Le résolution du conflit chypriote passe par le Mont Pèlerin (VD)

Les dirigeants chypriotes grec et turc ont entamé lundi au Mont Pèlerin (VD) des négociations ...
Le résolution du conflit chypriote passe par le Mont Pèlerin (VD)

Le résolution du conflit chypriote passe par le Mont Pèlerin (VD)

Photo: Keystone

Les dirigeants chypriotes grec et turc ont entamé lundi au Mont Pèlerin (VD) des négociations de 'la dernière chance' pour résoudre d'ici la fin de l'année un conflit de plus de 40 ans. Pour le secrétaire général de l'ONU, une solution est 'à portée' de main.

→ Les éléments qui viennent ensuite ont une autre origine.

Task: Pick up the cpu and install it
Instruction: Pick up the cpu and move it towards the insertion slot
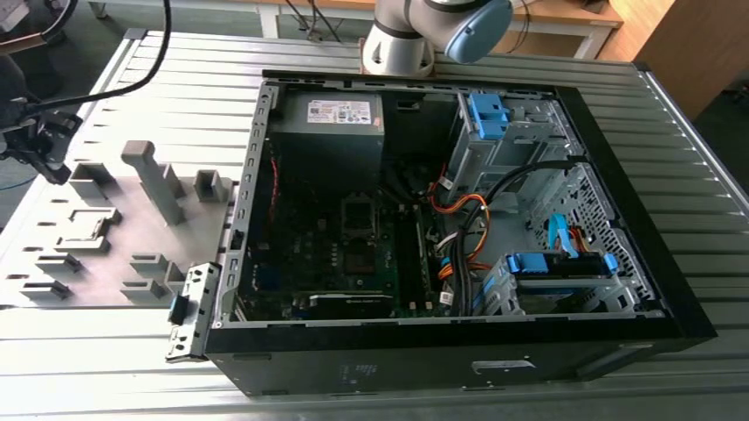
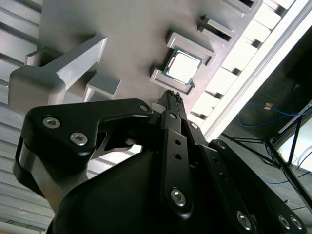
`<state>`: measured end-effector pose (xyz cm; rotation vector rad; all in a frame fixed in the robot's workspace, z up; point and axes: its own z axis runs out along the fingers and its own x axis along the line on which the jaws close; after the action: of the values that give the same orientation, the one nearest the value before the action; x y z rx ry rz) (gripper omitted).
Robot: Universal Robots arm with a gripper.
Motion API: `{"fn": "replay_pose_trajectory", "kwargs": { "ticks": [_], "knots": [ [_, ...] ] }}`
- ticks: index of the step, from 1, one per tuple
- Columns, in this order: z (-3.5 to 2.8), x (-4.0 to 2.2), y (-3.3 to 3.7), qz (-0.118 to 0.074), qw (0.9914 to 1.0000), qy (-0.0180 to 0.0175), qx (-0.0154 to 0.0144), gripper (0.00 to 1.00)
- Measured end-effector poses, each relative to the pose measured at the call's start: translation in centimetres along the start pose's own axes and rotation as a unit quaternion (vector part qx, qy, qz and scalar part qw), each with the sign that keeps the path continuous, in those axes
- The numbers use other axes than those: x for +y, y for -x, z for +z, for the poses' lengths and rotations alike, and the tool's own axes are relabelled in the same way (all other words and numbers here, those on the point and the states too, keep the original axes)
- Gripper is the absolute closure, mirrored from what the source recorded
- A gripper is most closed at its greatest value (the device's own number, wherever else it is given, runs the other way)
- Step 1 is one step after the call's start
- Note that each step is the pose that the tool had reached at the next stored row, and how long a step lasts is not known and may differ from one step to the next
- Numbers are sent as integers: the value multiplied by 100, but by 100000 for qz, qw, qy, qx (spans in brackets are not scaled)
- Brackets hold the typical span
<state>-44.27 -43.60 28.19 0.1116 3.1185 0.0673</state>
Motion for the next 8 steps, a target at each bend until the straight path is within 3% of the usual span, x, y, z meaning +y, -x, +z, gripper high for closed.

Les discussions, qui doivent durer jusqu'à vendredi, réunissent le président chypriote grec Nicos Anastasiades et le leader chypriote turc Mustafa Akinci. Après la neige du matin, la météo s'est dégagée pour leur ouverture par Ban Ki-moon. Les négociations seront ensuite dirigées par son émissaire Espen Barth Eide.

'Une avancée significative a été réalisée' dans les dix-huit derniers mois, a estimé le secrétaire général de l'ONU devant la presse avant le début des pourparlers. Elle a notamment porté sur la gouvernance et le partage du pouvoir. Mais 'un nombre de sujets sensibles et difficiles reste' à régler, a dit M. Ban.

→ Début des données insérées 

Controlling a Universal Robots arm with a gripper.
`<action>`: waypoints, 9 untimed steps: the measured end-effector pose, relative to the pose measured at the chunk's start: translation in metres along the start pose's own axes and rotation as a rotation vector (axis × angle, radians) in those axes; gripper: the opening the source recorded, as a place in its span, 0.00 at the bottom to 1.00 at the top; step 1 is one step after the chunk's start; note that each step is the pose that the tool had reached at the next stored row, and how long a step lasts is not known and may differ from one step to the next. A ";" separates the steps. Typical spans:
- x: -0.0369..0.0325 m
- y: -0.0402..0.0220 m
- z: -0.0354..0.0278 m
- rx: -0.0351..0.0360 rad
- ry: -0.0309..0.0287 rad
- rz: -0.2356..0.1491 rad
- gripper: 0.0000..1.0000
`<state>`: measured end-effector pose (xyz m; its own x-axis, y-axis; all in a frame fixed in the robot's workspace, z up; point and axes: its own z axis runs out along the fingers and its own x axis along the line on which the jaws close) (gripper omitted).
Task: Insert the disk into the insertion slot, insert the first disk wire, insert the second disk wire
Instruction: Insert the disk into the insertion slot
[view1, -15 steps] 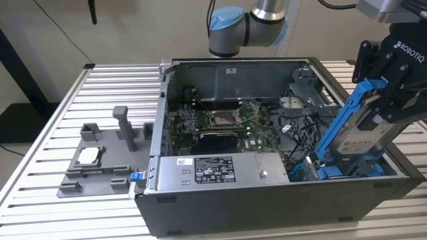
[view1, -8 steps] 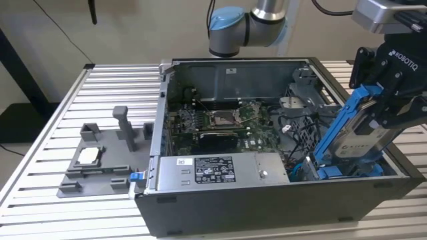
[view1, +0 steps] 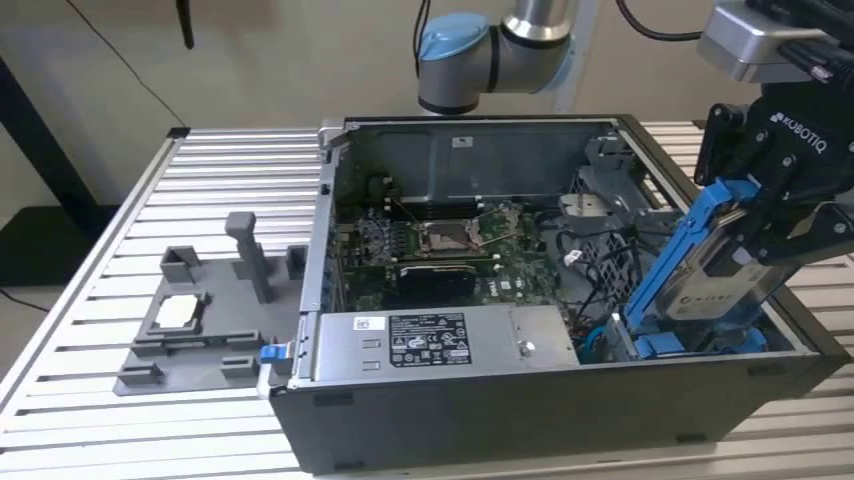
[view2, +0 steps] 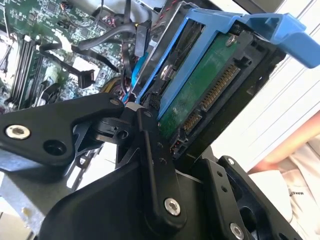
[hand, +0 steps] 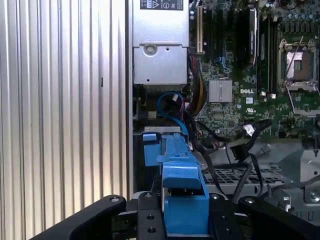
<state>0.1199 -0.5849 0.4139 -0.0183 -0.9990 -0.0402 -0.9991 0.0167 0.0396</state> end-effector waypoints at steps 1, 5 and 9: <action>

Il estime toutefois une solution possible. 'Les attentes dans les deux communautés sont élevées', a-t-il aussi dit. Les deux dirigeants chypriotes ne se sont eux pas exprimés avant de lancer leur rencontre. Ils avaient récemment exprimé le souhait que la réunion vaudoise contribue à 'la dernière phase des discussions'.

Appel aux pays garants

Le secrétaire général de l'ONU a par ailleurs appelé les pays garants, la Grèce, la Turquie et la Grande-Bretagne, à apporter leur soutien. 'Tous les Chypriotes' devront bénéficier d'un accord qui pourrait être trouvé, a-t-il estimé.

Ces discussions sont considérées comme celles de la dernière chance, après l'échec d'un plan de réunification proposé par l'ONU en 2004. Le pays est divisé depuis 1974 lorsque l'armée turque a envahi la partie nord de l'île en réaction à un coup d'Etat visant à rattacher Chypre à la Grèce et qui inquiétait la minorité turcophone de l'île.

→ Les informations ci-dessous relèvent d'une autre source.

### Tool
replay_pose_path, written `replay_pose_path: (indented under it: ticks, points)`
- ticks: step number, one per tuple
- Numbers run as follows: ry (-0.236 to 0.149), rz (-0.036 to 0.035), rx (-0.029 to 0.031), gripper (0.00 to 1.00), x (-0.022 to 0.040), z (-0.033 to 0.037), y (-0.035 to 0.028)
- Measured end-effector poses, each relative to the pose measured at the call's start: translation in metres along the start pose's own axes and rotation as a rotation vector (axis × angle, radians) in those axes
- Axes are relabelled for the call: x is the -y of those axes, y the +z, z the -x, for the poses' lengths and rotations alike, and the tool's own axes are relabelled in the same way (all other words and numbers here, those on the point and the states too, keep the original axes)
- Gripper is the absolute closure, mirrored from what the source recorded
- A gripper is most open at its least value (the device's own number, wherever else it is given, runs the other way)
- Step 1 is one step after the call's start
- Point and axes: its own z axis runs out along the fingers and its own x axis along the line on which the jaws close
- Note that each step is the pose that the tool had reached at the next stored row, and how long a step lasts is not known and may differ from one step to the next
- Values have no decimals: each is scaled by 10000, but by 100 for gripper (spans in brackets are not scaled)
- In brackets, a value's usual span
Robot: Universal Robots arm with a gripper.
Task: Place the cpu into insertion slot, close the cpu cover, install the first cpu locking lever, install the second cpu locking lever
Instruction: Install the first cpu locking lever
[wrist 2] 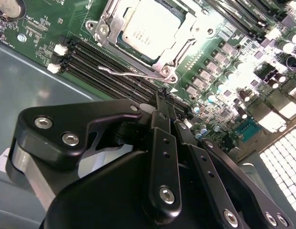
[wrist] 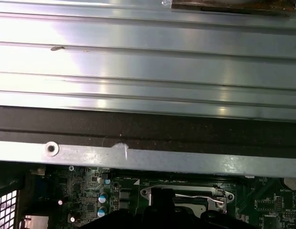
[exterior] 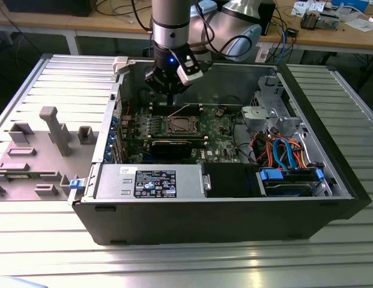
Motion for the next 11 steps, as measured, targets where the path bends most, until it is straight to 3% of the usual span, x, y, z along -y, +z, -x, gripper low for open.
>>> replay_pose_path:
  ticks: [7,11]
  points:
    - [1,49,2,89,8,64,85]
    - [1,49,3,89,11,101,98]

Cette invasion a été suivie par d'importants déplacements de populations. Des dizaines de milliers de personnes ont dû abandonner leurs biens du jour au lendemain. Depuis, la République de Chypre, membre de l'UE depuis 2004, n'exerce son autorité que sur deux tiers de l'île, dans le sud.

Son président a exhorté il y a quelques jours les deux parties à 'saisir cette opportunité, non seulement pour éliminer ou réduire les différends'. 'Mais aussi pour faire des progrès sur le territoire qui puissent mener à un règlement final', a dit M. Anastasiades.

Vers une fédération

Et M. Akinci a de son côté affirmé la nécessité de respecter le délai de la fin d'année pour conclure un accord. 'Après 50 ans, on ne peut continuer à discuter encore 50 ans. Tout le monde, dont l'ONU, a bien conscience de cela', a-t-il dit. Certains médias chypriotes affirment que la Turquie pourrait tenter d'annexer la République turque autoproclamée (RTCN) sans avancée d'ici janvier prochain.

Tout accord doit déboucher sur une fédération constituée de deux entités dans cette île d'environ un million d'habitants, dont une très grande majorité de Chypriotes grecs. Mais il devrait aussi être approuvé par les électeurs des deux parties. Or, les deux dirigeants sont critiqués par une partie de leur classe politique. Celle-ci redoute des concessions inacceptables à la partie adverse.